## WHAT TO PRODUCE
The answer must be every line of the records in which the string "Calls" appears.

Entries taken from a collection
╭──
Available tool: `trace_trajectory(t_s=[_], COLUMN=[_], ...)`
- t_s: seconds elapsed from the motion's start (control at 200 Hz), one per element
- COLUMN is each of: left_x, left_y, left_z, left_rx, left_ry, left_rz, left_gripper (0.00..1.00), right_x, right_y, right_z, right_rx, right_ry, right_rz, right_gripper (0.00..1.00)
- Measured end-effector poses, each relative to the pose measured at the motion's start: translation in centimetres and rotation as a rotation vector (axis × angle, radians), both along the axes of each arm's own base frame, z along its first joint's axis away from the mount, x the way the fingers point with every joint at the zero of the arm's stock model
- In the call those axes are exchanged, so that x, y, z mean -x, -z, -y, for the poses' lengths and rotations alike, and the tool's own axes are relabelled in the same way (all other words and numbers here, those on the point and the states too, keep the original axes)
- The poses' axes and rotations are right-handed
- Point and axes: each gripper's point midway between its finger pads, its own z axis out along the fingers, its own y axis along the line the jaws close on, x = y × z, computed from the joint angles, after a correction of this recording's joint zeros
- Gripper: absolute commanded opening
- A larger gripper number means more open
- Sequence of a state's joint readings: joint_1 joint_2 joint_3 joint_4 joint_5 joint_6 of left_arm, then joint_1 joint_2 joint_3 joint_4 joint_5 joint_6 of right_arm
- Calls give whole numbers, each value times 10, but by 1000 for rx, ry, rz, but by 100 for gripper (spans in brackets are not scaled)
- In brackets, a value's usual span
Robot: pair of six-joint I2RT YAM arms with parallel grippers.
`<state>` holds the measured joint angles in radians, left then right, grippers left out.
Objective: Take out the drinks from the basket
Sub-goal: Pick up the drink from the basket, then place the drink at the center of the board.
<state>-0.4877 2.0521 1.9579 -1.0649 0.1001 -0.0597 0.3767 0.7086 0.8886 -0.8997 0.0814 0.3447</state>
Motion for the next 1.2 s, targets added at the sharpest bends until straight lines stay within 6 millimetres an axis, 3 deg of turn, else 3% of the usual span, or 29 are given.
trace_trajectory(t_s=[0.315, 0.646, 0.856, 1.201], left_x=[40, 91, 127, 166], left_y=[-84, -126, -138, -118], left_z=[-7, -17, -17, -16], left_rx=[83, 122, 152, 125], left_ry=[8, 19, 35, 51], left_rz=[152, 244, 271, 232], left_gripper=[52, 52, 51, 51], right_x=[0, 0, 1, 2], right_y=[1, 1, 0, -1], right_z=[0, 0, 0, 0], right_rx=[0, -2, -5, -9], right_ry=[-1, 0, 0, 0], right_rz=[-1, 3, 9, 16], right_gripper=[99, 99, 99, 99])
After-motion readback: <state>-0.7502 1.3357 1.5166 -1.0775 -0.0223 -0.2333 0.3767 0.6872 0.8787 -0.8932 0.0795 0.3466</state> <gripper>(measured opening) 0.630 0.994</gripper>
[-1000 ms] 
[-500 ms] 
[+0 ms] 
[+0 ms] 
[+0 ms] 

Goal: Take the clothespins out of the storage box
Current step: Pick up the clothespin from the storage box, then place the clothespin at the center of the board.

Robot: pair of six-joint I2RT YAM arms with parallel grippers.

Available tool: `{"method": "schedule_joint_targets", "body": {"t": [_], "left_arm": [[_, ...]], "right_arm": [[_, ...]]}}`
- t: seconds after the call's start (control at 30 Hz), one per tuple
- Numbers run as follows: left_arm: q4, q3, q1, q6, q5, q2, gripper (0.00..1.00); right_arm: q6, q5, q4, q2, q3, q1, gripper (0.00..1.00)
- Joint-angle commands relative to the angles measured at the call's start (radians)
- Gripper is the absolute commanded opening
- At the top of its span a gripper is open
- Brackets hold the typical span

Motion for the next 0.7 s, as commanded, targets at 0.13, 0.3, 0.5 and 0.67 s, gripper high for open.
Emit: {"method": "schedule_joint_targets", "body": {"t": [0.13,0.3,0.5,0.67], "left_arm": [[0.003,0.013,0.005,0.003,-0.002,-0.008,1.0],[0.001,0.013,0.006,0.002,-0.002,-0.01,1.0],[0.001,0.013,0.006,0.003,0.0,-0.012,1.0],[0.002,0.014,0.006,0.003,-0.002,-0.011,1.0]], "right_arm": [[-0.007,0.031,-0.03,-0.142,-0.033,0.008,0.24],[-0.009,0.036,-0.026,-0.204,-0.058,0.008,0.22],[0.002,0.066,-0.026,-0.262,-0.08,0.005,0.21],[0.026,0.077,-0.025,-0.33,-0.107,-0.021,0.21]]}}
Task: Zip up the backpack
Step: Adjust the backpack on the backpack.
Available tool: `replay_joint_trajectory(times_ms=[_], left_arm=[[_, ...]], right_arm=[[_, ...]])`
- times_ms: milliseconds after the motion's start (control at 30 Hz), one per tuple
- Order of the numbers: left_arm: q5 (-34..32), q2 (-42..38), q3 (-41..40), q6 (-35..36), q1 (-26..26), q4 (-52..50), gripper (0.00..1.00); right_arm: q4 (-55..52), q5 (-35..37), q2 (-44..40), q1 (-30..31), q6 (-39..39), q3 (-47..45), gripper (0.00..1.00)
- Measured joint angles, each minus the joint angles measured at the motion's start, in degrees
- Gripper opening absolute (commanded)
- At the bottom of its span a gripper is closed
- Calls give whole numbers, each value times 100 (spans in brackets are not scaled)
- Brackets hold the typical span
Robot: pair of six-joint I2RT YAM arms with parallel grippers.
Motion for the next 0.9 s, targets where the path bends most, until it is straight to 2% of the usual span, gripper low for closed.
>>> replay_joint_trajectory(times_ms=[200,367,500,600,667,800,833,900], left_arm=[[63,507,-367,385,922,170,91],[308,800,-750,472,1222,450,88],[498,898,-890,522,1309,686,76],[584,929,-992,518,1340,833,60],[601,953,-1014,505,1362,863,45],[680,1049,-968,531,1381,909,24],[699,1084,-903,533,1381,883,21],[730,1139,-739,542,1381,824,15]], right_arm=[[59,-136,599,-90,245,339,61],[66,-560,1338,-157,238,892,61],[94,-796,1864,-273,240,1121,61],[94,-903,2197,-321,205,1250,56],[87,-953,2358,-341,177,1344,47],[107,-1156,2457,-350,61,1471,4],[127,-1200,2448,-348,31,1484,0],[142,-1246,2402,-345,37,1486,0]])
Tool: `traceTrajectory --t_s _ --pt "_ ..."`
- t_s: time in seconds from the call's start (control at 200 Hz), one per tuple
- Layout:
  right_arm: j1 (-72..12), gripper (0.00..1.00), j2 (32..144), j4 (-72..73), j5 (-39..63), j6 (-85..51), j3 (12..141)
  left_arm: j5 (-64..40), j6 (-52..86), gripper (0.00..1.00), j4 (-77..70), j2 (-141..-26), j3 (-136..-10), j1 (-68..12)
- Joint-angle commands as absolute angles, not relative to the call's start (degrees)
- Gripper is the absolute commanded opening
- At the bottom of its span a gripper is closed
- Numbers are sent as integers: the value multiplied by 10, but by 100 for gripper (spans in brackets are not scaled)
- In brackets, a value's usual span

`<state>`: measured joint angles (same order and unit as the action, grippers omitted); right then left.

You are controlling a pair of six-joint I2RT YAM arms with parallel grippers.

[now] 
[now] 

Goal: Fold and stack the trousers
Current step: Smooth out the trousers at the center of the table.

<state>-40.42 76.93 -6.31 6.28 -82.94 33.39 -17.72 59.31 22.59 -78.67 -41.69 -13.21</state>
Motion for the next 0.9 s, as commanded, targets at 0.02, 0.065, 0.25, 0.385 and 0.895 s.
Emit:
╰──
## SOLUTION TO THIS EXERCISE
- Calls give whole numbers, each value times 10, but by 1000 for rx, ry, rz, but by 100 for gripper (spans in brackets are not scaled)
- Calls give whole numbers, each value times 100 (spans in brackets are not scaled)

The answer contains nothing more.